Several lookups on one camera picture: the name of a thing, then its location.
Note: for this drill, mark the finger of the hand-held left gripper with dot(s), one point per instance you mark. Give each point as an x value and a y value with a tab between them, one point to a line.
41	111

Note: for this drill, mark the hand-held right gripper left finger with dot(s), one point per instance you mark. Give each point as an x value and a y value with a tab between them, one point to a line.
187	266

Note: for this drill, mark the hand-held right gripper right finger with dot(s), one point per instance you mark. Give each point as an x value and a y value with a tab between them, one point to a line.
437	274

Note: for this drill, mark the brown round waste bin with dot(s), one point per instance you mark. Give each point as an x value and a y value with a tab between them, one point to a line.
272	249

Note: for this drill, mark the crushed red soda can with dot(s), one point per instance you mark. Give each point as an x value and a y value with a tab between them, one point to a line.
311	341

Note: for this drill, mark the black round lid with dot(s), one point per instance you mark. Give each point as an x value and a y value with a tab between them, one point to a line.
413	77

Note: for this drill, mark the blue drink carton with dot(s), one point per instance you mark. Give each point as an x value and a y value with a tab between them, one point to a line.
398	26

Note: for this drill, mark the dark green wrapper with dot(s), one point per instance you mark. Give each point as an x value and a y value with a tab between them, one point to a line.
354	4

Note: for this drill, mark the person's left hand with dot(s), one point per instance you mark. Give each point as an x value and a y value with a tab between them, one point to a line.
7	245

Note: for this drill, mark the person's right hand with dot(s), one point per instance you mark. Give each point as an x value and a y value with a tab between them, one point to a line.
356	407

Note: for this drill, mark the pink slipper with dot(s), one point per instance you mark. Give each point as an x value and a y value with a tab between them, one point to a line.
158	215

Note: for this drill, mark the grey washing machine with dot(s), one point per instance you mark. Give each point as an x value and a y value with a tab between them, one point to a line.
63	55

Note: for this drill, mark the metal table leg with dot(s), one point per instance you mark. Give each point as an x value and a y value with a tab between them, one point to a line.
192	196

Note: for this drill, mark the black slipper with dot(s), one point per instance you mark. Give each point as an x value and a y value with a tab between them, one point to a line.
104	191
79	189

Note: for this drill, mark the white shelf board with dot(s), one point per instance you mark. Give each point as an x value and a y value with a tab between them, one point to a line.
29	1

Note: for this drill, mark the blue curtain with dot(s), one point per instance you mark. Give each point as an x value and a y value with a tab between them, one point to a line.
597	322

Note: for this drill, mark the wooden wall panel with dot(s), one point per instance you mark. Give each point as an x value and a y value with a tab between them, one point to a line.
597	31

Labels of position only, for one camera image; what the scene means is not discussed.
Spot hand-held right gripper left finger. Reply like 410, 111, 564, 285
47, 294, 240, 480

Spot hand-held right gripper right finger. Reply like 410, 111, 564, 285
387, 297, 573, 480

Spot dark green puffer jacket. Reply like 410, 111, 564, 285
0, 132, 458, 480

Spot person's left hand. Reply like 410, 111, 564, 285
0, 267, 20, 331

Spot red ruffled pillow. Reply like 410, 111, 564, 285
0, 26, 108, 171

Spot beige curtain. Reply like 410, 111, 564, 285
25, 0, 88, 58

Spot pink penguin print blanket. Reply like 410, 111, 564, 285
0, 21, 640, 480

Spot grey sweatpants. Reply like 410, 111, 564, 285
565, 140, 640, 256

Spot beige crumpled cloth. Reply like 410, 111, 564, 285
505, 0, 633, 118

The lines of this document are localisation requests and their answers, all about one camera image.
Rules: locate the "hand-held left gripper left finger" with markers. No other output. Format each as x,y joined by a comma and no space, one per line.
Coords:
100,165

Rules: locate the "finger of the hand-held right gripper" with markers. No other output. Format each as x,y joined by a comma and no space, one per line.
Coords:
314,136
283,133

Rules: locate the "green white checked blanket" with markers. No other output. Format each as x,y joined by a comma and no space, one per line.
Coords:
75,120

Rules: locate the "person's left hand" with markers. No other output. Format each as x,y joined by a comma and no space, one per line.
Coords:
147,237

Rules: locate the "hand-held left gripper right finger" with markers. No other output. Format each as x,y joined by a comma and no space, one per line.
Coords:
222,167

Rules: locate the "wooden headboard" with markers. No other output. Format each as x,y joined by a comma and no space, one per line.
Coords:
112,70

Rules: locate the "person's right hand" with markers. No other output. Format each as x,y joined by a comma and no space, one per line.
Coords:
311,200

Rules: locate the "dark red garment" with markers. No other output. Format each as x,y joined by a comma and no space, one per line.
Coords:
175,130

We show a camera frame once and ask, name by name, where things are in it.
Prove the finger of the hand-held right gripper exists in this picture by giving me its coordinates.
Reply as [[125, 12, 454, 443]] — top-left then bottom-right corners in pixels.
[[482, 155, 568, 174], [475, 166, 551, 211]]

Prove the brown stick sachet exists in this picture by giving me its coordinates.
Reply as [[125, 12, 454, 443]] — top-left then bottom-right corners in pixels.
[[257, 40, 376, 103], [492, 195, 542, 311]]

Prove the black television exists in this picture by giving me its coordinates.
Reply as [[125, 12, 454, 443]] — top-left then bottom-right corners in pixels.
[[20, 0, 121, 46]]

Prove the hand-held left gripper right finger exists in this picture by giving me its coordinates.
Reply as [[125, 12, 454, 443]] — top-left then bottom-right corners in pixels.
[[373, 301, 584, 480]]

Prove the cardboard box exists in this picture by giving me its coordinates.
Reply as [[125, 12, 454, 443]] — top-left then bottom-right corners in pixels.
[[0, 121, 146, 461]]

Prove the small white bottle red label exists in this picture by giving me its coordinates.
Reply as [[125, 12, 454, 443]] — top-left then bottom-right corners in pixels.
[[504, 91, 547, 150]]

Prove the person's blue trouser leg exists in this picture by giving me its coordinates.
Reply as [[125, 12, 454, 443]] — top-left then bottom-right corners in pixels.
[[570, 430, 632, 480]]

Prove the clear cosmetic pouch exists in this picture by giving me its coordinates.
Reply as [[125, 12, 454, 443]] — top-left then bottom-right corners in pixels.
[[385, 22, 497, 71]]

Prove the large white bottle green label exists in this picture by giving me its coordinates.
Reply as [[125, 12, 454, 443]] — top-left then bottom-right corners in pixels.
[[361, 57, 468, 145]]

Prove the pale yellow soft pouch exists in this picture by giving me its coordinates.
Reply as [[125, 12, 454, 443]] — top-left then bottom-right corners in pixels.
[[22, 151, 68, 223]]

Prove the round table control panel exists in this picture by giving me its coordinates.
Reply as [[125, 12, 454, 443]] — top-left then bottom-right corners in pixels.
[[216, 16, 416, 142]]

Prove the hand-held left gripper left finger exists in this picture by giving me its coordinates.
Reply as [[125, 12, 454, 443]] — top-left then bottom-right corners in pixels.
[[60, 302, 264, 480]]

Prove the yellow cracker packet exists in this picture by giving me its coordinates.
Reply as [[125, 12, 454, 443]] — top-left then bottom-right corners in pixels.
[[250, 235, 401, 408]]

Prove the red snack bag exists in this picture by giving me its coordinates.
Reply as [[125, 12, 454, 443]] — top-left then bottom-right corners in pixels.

◆ **WHAT IS NEEDED**:
Go over the records above and tally each line that includes "image". Give the total by itself.

◆ **RESULT OF THIS TASK**:
2